**PROBLEM DESCRIPTION**
Filter the listing for lines containing "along".

**THE DATA**
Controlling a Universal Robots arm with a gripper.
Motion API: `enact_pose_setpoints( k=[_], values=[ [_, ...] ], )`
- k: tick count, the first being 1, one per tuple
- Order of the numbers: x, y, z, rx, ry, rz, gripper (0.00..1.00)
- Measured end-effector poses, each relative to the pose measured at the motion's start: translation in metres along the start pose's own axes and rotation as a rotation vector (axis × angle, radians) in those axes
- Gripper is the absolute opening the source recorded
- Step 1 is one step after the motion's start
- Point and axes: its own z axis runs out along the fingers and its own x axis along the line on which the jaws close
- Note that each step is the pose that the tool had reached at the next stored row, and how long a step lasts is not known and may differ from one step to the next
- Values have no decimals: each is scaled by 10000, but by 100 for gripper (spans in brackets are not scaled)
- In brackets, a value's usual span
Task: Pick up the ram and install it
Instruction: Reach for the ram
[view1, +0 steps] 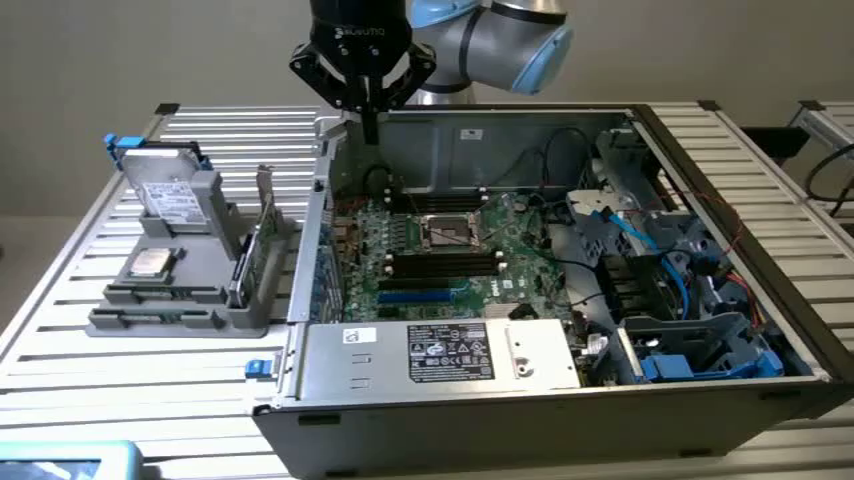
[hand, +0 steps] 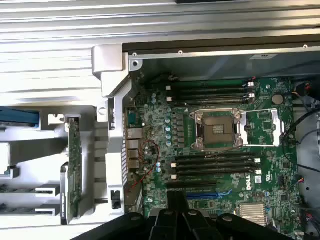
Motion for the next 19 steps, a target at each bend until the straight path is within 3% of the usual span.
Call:
enact_pose_setpoints(
  k=[12, 19],
  values=[
    [2, -1, 0, 0, 0, -1, 11],
    [1, -100, 7, 1, -3, 51, 11]
  ],
)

**ANSWER SECTION**
- Measured end-effector poses, each relative to the pose measured at the motion's start: translation in metres along the start pose's own axes and rotation as a rotation vector (axis × angle, radians) in those axes
- Point and axes: its own z axis runs out along the fingers and its own x axis along the line on which the jaws close

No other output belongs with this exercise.